Department of Pathology, Microbiology, and Immunology, Vanderbilt University Medical Center, Nashville, TN 37232;
Department of Pathology, Microbiology, and Immunology, Vanderbilt University Medical Center, Nashville, TN 37232.
Proc Natl Acad Sci U S A. 2019 Oct 22;116(43):21673-21684. doi: 10.1073/pnas.1911464116. Epub 2019 Oct 7.

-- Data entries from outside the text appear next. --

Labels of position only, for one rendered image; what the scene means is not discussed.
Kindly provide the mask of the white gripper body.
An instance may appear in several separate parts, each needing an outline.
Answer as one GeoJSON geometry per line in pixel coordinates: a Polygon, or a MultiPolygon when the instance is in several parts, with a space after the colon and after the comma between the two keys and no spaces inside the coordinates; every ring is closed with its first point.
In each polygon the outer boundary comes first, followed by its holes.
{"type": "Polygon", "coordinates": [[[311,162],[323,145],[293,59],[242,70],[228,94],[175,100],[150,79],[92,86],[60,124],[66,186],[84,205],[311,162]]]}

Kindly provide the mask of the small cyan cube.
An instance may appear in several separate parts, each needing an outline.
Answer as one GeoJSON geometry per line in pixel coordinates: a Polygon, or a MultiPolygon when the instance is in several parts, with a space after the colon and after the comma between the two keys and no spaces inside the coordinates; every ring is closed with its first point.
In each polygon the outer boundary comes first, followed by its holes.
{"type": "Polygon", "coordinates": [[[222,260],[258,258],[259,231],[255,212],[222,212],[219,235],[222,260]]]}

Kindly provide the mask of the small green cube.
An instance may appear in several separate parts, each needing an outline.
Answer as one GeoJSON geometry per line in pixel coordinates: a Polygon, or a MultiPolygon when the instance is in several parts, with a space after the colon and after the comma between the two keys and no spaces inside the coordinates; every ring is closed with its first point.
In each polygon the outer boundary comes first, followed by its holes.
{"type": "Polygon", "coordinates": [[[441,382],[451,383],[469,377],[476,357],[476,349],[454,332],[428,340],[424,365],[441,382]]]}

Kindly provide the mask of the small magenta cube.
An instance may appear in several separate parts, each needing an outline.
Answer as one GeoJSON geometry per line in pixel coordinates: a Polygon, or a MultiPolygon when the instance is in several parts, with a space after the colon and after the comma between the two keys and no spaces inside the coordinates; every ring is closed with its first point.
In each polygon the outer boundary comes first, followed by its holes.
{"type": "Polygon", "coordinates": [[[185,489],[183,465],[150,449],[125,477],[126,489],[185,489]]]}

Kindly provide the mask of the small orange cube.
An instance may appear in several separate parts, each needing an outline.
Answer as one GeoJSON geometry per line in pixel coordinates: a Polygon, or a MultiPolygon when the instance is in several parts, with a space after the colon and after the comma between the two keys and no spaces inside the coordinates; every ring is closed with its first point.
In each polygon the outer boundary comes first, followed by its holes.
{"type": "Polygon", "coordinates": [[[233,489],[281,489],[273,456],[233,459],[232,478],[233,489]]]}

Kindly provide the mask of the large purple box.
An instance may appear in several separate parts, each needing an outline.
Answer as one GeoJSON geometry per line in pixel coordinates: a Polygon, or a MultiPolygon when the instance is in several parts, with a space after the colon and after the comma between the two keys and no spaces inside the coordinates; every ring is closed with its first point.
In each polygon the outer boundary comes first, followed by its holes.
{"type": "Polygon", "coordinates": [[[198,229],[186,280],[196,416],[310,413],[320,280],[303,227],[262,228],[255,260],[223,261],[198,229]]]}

Acute myocardial infarction (MI) provokes an inflammatory response in the heart that removes damaged tissues to facilitate tissue repair/regeneration. However, overactive and prolonged inflammation compromises healing, which may be counteracted by antiinflammatory mechanisms. A key regulatory factor in an inflammatory response is the antiinflammatory cytokine IL-10, which can be produced by a number of immune cells, including subsets of B lymphocytes. Here, we investigated IL-10-producing B cells in pericardial adipose tissues (PATs) and their role in the healing process following acute MI in mice. We found that IL-10-producing B cells were enriched in PATs compared to other adipose depots throughout the body, with the majority of them bearing a surface phenotype consistent with CD5 B-1a cells (CD5 B cells). These cells were detected early in life, maintained a steady presence during adulthood, and resided in fat-associated lymphoid clusters. The cytokine IL-33 and the chemokine CXCL13 were preferentially expressed in PATs and contributed to the enrichment of IL-10-producing CD5 B cells. Following acute MI, the pool of CD5 B cells was expanded in PATs. These cells accumulated in the infarcted heart during the resolution of MI-induced inflammation. B cell-specific deletion of IL-10 worsened cardiac function, exacerbated myocardial injury, and delayed resolution of inflammation following acute MI. These results revealed enrichment of IL-10-producing B cells in PATs and a significant contribution of these cells to the antiinflammatory processes that terminate MI-induced inflammation. Together, these findings have identified IL-10-producing B cells as therapeutic targets to improve the outcome of MI.
急性心肌梗死(MI)会在心脏中引发炎症反应,清除受损组织以促进组织修复/再生。然而,过度和持续的炎症会损害愈合,这可以通过抗炎机制来抵消。炎症反应中的一个关键调节因子是抗炎细胞因子 IL-10,它可以由许多免疫细胞产生,包括 B 淋巴细胞的亚群。在这里,我们研究了急性 MI 后小鼠心包脂肪组织(PATs)中产生 IL-10 的 B 细胞及其在愈合过程中的作用。我们发现,与全身其他脂肪组织相比,PATs 中富含产生 IL-10 的 B 细胞,其中大多数具有与 CD5 B-1a 细胞(CD5 B 细胞)一致的表面表型。这些细胞在生命早期就被检测到,在成年期保持稳定存在,并存在于脂肪相关的淋巴簇中。细胞因子 IL-33 和趋化因子 CXCL13 优先在 PATs 中表达,并有助于富含 IL-10 的 CD5 B 细胞的富集。在急性 MI 后,PATs 中的 CD5 B 细胞池扩大。这些细胞在 MI 诱导的炎症消退过程中在心梗部位积累。B 细胞特异性缺失 IL-10 会导致心脏功能恶化、心肌损伤加重,并延迟急性 MI 后炎症的消退。这些结果揭示了 PATs 中富含产生 IL-10 的 B 细胞,这些细胞对终止 MI 诱导的炎症的抗炎过程有重要贡献。综上所述,这些发现确定了产生 IL-10 的 B 细胞是改善 MI 预后的治疗靶点。